CASTRES : CAPITALE DES MUSIQUES ACTUELLES

La ville de Castres est devenue, les 9, 10 et 11 juillet, le centre de la planète « musiques actuelles ». Près de 500 acteurs des musiques actuelles, à l’appel de la Fédélima, de Live DMA et d’Avant Mardi se sont réunis pour faire un point de situation sur les différents sujets qui les préoccupent et ils sont nombreux !

 Quand ils se rencontrent, les acteurs des musiques actuelles parlent de la place de leurs musiques face aux réalités européennes. La situation est très différentes entre les pays de l’Union dont les réalités économiques, politiques et culturelles sont diverses. Le témoignage de Oleksendr IARMOLA membre du groupe ukrainien Haydamaky, l’a démontré : comment être artiste dans un pays en tension ? L’expression de l’artiste ne peut se faire sans engagement. Pour les responsables des lieux culturels présents, la responsabilité à construire l’Europe et à développer des coopérations devient également une nécessité et de plus en plus de structures s’inscrivent dans des projets européens, malgré la complexité administrative et budgétaire. La Fédélima a présenté, à ce titre, un état des lieux des projets européens portés par les adhérents de la fédération. L’observation présentée s’inscrit dans les travaux engagés par le « Survey Committee » du live DMA qui réunit la France, les Pays Bas, le Danemark, le Belgique, l’Espagne et l’Allemagne. Les lieux transfrontaliers sont évidemment plus sensibles et plus impliqués dans des projets d’échange et de coopération, mais l’accompagnement à la mobilité artistique est partagé par de nombreux lieux et festivals. La question des actions à mettre en œuvre entre les parties prenantes, qui participent au développement des artistes, se pose. Comment faire converger développement de carrière, développement économique, stratégie de communication, programmation ? Le programme « Europe créative » s’inscrit dans une vision de marché et on constate que celui de la musique (et de la culture) est en profonde mutation. Aussi, il y a t-il d’autres formes économiques a imaginer ? Y-a-t-il une économie sociale et solidaire européenne ? Jordi Estivill qui représente un réseau Catalan en témoigne, mais déplore que cette économie, soit trop souvent, une économie légitime en temps de crise. Le RIPESS (Réseau Intercontinental de promotion de l’Economie Sociale et Solidaire) a une responsabilité importante en la matière.

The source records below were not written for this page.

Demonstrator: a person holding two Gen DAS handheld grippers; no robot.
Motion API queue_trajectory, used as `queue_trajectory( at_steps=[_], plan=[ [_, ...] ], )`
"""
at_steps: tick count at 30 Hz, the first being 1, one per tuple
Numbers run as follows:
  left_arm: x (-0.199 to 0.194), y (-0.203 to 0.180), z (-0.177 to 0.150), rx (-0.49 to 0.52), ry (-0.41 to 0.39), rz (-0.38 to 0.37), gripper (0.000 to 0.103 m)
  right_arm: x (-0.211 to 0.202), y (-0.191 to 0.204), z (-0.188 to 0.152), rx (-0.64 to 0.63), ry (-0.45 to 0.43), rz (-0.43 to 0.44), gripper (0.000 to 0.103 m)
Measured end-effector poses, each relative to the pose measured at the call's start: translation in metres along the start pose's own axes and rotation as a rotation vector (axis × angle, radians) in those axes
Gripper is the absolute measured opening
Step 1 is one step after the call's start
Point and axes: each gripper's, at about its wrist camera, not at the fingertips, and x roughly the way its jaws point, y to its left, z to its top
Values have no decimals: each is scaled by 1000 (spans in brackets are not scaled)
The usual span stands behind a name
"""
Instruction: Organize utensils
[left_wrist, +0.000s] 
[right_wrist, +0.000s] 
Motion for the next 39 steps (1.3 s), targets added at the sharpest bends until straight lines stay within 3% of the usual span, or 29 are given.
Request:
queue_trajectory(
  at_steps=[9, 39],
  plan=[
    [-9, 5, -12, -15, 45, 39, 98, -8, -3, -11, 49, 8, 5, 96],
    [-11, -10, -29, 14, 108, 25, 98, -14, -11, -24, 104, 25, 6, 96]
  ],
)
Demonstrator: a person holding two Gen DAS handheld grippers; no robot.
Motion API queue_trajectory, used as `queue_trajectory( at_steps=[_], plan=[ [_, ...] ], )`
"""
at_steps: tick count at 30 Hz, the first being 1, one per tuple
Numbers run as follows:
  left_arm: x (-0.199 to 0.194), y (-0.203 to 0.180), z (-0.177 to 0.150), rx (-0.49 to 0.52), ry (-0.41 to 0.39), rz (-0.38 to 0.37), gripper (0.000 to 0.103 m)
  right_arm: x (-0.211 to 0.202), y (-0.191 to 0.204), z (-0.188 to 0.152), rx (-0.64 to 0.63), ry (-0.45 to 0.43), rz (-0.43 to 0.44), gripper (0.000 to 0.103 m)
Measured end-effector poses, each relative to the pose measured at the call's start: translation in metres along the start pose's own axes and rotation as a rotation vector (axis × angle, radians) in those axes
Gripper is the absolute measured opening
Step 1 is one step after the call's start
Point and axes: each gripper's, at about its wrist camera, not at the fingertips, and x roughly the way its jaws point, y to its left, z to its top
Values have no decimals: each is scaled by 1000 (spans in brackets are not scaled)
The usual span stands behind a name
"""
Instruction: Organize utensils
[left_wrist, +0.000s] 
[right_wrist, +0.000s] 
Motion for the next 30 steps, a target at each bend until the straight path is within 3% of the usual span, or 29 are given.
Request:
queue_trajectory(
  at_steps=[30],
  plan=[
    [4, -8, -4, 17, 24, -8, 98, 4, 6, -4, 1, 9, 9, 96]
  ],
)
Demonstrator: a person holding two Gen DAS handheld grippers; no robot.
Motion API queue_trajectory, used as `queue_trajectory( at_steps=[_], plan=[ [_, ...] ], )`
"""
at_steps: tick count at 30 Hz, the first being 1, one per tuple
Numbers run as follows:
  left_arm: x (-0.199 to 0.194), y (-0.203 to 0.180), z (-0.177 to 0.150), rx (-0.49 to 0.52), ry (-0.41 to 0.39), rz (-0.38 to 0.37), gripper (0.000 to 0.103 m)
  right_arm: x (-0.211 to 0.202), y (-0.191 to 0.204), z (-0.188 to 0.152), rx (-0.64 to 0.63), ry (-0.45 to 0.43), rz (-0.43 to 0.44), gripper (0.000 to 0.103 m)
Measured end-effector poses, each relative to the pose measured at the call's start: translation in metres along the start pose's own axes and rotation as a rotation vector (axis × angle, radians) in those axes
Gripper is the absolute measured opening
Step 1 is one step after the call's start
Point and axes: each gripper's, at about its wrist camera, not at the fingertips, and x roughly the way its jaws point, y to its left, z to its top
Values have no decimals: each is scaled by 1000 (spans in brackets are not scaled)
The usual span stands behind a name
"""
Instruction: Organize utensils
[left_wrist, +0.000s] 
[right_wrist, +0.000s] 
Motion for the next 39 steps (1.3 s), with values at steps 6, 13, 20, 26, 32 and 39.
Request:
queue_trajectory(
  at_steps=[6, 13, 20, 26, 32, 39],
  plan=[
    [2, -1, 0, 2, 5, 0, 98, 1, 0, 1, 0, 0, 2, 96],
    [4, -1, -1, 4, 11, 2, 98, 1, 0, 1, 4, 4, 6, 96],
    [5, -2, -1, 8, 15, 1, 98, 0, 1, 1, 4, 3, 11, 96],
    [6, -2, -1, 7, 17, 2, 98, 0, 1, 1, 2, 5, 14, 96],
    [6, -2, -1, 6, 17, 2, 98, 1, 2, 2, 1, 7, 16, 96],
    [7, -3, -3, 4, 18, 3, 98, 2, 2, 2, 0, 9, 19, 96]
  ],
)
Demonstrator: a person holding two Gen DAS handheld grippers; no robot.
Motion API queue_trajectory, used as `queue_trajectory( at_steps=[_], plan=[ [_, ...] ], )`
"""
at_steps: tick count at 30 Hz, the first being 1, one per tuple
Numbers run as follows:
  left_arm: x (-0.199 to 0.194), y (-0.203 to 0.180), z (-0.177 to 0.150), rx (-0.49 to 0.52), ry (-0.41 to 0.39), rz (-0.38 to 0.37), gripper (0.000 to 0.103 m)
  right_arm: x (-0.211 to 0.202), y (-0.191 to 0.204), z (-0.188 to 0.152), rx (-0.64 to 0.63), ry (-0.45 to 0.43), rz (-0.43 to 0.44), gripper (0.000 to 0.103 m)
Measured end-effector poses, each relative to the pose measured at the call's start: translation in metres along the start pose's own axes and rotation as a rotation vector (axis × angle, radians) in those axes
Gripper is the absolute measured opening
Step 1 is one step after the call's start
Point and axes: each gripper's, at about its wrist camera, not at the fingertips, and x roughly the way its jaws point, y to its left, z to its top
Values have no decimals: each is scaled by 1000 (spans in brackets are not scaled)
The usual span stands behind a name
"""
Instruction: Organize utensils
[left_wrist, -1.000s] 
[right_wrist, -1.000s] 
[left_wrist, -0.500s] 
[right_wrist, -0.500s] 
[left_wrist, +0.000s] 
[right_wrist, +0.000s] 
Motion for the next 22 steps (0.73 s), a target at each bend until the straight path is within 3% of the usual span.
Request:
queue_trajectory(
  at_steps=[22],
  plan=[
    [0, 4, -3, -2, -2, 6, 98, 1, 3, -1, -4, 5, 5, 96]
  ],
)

Autre sujet de préoccupation, mais particulièrement franco-français, la structuration des politiques publiques, notamment face aux réformes de la décentralisation et le débat très actuel des découpages territoriaux. Les acteurs regrettent que le débat ne s’oriente que sur des découpages et n’aborde pas les enjeux de fonds liés aux compétences. Cette question croise les réflexions et les expériences portées par les SOLIMA. Il s’agit bien de réinterroger la place de l’action publique, la notion d’intérêt général et de partage des compétences pour un meilleur développement d’un territoire. A ce propos, et c’est peut-être un signe de maturité, la palabre est ouverte pour justement imaginer les interactions entre les différents réseaux, fédérations, organisations collectives d’acteurs qui foisonnent dans les musiques actuelles. Sujet particulièrement important dans un contexte économique particulièrement préoccupant.